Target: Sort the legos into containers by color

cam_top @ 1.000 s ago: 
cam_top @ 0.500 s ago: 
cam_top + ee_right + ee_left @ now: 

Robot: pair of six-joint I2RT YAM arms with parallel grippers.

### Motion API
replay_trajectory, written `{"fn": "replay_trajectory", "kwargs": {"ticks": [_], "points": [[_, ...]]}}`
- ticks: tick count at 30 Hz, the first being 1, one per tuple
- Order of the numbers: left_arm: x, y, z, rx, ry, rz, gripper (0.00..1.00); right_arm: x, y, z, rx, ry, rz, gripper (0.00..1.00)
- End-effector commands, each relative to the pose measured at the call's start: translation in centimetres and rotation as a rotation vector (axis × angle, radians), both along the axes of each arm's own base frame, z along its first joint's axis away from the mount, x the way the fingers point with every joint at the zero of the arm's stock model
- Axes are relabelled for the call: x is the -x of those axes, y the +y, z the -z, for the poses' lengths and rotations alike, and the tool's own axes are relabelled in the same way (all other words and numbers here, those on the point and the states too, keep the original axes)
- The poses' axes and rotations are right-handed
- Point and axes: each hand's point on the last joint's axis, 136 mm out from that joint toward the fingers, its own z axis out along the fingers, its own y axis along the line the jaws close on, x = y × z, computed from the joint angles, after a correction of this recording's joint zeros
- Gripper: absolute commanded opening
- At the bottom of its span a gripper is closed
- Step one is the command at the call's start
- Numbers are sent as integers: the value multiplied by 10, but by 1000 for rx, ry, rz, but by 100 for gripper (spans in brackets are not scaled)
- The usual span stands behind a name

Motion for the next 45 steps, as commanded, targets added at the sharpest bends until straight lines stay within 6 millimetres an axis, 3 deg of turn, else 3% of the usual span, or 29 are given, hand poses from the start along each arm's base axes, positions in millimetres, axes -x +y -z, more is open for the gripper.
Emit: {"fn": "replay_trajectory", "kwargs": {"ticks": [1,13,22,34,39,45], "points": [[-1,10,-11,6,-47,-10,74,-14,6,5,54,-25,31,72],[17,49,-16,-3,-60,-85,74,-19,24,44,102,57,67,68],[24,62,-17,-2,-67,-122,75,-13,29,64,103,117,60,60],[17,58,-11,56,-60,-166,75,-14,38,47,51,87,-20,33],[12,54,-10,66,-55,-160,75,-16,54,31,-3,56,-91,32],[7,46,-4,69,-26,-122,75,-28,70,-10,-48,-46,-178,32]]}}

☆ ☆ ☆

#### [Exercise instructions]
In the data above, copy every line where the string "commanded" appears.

#### [Finished task]
- Gripper: absolute commanded opening
Motion for the next 45 steps, as commanded, targets added at the sharpest bends until straight lines stay within 6 millimetres an axis, 3 deg of turn, else 3% of the usual span, or 29 are given, hand poses from the start along each arm's base axes, positions in millimetres, axes -x +y -z, more is open for the gripper.

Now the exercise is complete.